ACTIVITY ::
Retype exactly the lines from the one holding "Find orange donut." through the final line of the data, both included.

┄┄┄┄┄┄┄┄┄┄┄┄┄┄┄┄┄┄┄┄

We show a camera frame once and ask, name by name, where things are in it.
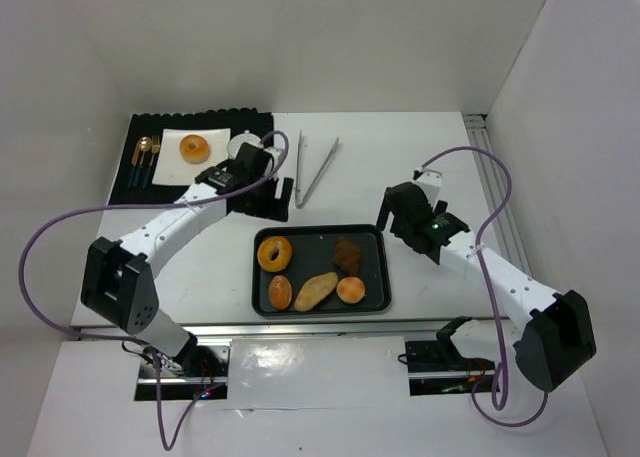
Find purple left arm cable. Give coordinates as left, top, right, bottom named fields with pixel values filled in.
left=18, top=130, right=291, bottom=451

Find dark brown croissant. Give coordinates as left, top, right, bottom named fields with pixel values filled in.
left=333, top=236, right=362, bottom=277

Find gold fork green handle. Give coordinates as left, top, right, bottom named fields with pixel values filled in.
left=142, top=135, right=161, bottom=189

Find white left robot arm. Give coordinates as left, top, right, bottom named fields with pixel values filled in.
left=80, top=143, right=293, bottom=373

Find black placemat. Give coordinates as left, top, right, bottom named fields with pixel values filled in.
left=108, top=108, right=274, bottom=205

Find white cup with handle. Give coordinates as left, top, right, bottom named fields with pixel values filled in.
left=227, top=131, right=263, bottom=159

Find orange oval bun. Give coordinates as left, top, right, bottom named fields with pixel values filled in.
left=268, top=275, right=293, bottom=311

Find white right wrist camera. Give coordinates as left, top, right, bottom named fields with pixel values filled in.
left=413, top=168, right=443, bottom=206

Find black baking tray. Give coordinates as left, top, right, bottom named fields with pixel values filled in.
left=251, top=224, right=391, bottom=317

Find white square plate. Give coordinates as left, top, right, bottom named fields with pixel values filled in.
left=152, top=129, right=231, bottom=186

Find round light bun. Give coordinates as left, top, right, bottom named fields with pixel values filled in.
left=336, top=276, right=366, bottom=305

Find aluminium rail right side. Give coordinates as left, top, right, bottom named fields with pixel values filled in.
left=462, top=114, right=531, bottom=275

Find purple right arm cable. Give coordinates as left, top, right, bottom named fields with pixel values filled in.
left=413, top=146, right=549, bottom=428

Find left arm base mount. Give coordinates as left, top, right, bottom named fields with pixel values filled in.
left=121, top=342, right=230, bottom=402

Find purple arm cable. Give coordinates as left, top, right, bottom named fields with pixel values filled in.
left=413, top=146, right=549, bottom=428
left=18, top=130, right=291, bottom=451

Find long tan bread roll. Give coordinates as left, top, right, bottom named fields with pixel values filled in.
left=294, top=272, right=338, bottom=312

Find gold spoon green handle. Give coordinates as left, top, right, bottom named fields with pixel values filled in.
left=129, top=136, right=152, bottom=188

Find orange donut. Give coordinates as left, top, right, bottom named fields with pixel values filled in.
left=179, top=134, right=210, bottom=165
left=256, top=236, right=293, bottom=273

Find metal tongs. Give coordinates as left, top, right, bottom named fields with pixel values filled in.
left=294, top=131, right=340, bottom=209

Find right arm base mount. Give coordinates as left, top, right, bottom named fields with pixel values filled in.
left=397, top=340, right=495, bottom=396

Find aluminium rail front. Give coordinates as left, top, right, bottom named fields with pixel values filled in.
left=77, top=317, right=511, bottom=340

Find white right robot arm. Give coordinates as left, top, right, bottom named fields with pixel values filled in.
left=376, top=182, right=596, bottom=392

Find aluminium rail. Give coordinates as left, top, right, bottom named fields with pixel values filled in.
left=462, top=114, right=531, bottom=275
left=77, top=317, right=511, bottom=340

┄┄┄┄┄┄┄┄┄┄┄┄┄┄┄┄┄┄┄┄

EXERCISE ANSWER ::
Find orange donut. Give coordinates as left, top, right, bottom named fields with pixel values filled in.
left=179, top=134, right=210, bottom=165
left=256, top=236, right=293, bottom=273

Find metal tongs. Give coordinates as left, top, right, bottom named fields with pixel values filled in.
left=294, top=131, right=340, bottom=209

Find right arm base mount. Give coordinates as left, top, right, bottom named fields with pixel values filled in.
left=397, top=340, right=495, bottom=396

Find aluminium rail front. Give coordinates as left, top, right, bottom named fields with pixel values filled in.
left=77, top=317, right=511, bottom=340

Find white right robot arm. Give coordinates as left, top, right, bottom named fields with pixel values filled in.
left=376, top=182, right=596, bottom=392

Find aluminium rail. Give coordinates as left, top, right, bottom named fields with pixel values filled in.
left=462, top=114, right=531, bottom=275
left=77, top=317, right=511, bottom=340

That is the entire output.